▶ _INSTRUCTIONS FOR THE TASK_
Each line that includes "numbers" must be copied from the records.

[Stored data]
• • • •

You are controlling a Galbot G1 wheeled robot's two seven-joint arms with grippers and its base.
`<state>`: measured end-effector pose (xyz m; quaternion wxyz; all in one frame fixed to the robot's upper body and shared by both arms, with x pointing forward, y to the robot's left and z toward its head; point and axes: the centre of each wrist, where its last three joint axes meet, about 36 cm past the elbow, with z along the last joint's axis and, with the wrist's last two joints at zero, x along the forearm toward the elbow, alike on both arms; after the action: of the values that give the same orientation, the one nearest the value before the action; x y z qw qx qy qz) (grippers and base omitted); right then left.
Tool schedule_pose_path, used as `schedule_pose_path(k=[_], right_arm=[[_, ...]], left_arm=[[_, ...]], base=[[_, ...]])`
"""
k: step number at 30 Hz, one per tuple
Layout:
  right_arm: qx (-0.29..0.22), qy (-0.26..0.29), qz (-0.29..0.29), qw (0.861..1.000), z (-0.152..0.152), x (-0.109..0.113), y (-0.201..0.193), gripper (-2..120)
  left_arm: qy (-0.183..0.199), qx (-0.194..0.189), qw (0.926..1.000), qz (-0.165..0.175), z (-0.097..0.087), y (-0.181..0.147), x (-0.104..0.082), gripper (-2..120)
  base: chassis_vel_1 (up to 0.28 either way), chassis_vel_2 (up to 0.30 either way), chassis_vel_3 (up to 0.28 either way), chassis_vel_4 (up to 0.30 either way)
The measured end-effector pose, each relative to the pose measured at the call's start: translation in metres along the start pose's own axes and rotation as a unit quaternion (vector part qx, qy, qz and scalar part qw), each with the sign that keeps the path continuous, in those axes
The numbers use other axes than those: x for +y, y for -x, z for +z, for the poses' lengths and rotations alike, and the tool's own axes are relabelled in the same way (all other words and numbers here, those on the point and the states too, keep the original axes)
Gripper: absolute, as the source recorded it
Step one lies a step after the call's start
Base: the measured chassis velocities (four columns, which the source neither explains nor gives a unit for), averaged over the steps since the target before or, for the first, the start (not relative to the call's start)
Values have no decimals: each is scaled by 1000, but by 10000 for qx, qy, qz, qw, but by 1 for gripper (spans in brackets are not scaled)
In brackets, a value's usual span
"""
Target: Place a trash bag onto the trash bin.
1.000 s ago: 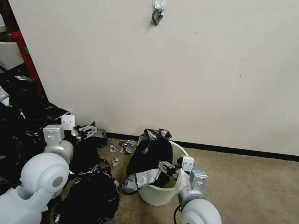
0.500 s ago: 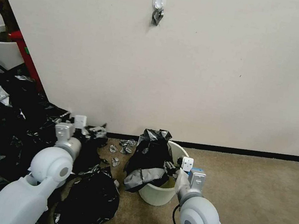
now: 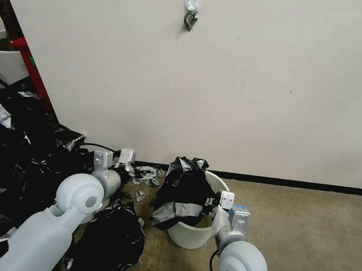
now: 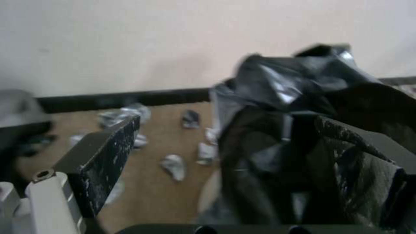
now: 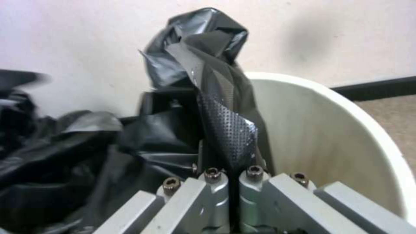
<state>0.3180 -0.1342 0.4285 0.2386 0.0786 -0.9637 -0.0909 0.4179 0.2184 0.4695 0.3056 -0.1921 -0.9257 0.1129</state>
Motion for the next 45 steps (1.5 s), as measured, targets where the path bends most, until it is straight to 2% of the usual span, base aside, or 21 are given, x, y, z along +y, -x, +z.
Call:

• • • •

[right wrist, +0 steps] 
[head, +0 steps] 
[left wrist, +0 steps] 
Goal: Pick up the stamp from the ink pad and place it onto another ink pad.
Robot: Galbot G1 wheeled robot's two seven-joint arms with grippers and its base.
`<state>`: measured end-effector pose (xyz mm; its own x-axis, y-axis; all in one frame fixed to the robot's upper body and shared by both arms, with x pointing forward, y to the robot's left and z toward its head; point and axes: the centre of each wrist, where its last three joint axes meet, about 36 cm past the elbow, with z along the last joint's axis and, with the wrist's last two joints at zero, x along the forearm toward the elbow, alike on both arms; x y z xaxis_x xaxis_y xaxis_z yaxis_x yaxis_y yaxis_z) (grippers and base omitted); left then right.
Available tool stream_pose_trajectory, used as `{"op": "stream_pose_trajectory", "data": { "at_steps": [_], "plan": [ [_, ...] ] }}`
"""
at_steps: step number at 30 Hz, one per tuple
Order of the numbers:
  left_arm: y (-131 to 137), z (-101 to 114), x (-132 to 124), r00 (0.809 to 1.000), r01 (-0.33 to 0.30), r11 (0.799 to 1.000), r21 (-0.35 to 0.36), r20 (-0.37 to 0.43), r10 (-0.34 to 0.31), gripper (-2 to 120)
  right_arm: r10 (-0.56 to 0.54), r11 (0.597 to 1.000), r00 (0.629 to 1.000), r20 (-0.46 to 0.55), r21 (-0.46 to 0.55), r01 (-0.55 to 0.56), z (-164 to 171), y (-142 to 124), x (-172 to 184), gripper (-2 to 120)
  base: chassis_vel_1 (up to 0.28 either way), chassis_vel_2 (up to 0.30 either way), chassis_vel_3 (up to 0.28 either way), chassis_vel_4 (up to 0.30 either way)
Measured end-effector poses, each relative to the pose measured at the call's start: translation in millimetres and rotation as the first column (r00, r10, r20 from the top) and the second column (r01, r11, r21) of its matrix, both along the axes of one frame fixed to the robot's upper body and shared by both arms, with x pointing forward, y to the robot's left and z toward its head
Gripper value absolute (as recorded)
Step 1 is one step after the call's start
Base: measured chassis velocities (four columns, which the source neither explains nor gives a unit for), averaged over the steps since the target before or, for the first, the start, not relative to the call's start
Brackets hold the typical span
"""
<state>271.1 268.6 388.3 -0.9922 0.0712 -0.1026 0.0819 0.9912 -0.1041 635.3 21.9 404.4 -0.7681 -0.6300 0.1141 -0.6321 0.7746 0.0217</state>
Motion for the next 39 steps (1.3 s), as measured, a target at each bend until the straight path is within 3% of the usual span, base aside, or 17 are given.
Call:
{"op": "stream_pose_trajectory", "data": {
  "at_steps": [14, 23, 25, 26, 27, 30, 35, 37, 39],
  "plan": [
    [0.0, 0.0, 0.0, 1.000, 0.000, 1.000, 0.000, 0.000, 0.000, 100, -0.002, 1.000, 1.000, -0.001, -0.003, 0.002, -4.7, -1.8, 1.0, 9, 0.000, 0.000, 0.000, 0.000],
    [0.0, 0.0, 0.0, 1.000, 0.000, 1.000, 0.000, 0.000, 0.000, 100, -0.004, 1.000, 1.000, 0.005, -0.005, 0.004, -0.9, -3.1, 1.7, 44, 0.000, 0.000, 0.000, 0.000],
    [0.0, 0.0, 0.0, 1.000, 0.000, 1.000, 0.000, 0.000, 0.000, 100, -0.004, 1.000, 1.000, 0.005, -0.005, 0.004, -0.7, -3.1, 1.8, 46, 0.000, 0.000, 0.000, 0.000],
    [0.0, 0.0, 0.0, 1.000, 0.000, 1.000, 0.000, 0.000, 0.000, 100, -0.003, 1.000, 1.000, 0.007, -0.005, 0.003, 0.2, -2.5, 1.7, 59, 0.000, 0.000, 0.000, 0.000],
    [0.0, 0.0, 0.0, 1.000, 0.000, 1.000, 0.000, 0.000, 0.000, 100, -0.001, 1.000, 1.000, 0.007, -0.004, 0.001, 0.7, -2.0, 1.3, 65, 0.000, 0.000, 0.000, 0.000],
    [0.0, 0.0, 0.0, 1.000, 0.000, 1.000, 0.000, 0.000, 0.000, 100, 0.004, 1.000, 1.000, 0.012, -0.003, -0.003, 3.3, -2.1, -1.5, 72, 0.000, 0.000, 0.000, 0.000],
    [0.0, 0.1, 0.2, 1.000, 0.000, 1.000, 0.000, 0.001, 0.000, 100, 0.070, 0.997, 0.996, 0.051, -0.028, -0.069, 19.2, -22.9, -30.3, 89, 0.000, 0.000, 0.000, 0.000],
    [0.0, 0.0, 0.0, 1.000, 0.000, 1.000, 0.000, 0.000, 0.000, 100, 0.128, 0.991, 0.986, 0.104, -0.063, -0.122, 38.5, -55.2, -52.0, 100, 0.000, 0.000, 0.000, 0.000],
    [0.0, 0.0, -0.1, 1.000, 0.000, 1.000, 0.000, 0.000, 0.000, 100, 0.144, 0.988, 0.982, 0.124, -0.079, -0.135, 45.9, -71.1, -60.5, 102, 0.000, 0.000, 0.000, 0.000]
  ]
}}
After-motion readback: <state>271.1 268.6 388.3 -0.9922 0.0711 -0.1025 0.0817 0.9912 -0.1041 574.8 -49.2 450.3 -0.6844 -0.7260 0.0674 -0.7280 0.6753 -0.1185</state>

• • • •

▶ _TASK OUTPUT_
The numbers use other axes than those: x for +y, y for -x, z for +z, for the poses' lengths and rotations alike, and the tool's own axes are relabelled in the same way (all other words and numbers here, those on the point and the states too, keep the original axes)
Order of the numbers:

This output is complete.